7. The operation and maintenance management method for rail transit low-voltage systems according to claim 1, characterized in that, The steps in S3 to output the root cause device of the fault also include the candidate root cause set screening and verification process: first, select the devices with an anomaly score ≥ 0.5 as the candidate root cause set, calculate the fault root cause probability of each device in the candidate set, and select the device corresponding to the maximum probability as the initial fault root cause device; If the historical fault origin of the device is less than 70%, the candidate set is expanded to devices with anomaly scores ≥ 0.3, the fault origin probability is recalculated, and the fault origin device is determined.
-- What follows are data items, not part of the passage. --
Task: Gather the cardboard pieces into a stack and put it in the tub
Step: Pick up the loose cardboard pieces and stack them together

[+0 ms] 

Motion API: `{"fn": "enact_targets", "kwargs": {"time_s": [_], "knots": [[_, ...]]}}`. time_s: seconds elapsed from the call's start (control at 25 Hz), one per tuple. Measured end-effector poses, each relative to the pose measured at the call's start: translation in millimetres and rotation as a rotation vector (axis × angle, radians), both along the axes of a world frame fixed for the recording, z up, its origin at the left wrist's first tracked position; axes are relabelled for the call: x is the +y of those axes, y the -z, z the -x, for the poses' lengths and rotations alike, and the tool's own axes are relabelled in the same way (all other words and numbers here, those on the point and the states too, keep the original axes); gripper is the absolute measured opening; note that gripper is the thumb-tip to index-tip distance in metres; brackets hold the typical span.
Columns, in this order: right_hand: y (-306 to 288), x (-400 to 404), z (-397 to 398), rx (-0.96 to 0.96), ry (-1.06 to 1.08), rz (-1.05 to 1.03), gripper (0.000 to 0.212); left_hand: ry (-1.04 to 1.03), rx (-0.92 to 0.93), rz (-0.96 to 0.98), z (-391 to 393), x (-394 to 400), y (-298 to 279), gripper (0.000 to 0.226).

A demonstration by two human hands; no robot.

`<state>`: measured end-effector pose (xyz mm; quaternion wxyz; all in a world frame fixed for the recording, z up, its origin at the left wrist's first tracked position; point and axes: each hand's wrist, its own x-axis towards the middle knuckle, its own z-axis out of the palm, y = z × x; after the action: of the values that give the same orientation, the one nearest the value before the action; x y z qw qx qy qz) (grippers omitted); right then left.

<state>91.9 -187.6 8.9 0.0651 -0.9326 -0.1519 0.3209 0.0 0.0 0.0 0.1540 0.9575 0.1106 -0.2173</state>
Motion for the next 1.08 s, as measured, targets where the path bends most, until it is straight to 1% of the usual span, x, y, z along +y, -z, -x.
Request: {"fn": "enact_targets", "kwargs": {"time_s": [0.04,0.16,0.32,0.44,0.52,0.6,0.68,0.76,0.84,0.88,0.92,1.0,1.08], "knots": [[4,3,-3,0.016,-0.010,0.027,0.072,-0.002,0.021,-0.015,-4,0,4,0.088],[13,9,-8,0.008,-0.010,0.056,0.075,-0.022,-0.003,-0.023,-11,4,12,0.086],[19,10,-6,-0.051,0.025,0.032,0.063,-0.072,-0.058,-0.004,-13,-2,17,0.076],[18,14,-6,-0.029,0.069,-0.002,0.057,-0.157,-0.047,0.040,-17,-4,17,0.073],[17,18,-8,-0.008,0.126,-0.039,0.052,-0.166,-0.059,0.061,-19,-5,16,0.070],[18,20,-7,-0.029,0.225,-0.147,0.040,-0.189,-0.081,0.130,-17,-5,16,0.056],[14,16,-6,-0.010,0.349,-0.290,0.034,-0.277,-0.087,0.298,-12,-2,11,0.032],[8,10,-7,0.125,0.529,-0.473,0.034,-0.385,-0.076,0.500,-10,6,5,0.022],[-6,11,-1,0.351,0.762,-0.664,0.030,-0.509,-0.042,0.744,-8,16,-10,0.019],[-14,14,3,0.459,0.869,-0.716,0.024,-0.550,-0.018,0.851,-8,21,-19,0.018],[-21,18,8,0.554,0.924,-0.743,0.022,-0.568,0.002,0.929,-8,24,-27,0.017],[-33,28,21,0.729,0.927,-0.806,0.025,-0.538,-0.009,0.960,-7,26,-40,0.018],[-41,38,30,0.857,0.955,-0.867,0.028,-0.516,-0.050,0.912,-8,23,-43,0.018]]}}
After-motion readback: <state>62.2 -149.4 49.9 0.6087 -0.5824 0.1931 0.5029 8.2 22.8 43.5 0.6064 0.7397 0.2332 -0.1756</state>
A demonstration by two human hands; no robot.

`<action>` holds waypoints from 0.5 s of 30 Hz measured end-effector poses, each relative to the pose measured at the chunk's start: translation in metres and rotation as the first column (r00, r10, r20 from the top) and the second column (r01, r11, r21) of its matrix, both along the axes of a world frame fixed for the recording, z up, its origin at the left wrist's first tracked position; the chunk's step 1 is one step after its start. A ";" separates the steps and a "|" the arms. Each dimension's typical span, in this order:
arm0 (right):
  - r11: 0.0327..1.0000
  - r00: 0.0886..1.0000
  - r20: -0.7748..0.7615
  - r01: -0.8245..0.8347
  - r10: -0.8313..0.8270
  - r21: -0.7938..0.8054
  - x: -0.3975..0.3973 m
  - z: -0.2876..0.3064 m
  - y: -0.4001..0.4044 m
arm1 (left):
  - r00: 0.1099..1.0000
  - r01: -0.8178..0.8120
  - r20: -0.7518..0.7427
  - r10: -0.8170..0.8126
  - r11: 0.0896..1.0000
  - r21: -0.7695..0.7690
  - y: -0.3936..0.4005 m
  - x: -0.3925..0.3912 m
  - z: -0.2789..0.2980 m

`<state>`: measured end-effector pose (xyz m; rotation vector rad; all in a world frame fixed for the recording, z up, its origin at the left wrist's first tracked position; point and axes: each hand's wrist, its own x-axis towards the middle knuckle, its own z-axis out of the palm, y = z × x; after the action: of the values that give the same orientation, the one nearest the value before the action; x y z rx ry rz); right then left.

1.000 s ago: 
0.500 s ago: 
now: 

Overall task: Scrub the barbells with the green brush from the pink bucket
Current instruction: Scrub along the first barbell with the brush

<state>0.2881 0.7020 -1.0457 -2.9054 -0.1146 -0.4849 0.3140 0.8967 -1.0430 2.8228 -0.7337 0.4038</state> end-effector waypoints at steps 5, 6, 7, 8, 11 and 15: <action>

8. The operation and maintenance management method for rail transit low-voltage systems according to claim 2, characterized in that, In S5, the model iteration and optimization cycle is dynamically adjusted according to the system's operating status. Under normal operating conditions, it is iterated once a month, while during periods of high failure rate due to high temperatures or heavy rain, it is iterated once a week. During iteration, the model structure is fixed and only the weight parameters are updated. If the core indicators of fault prediction accuracy and root cause location accuracy decrease after iteration, the parameters are rolled back and the learning rate is adjusted to retrain the model.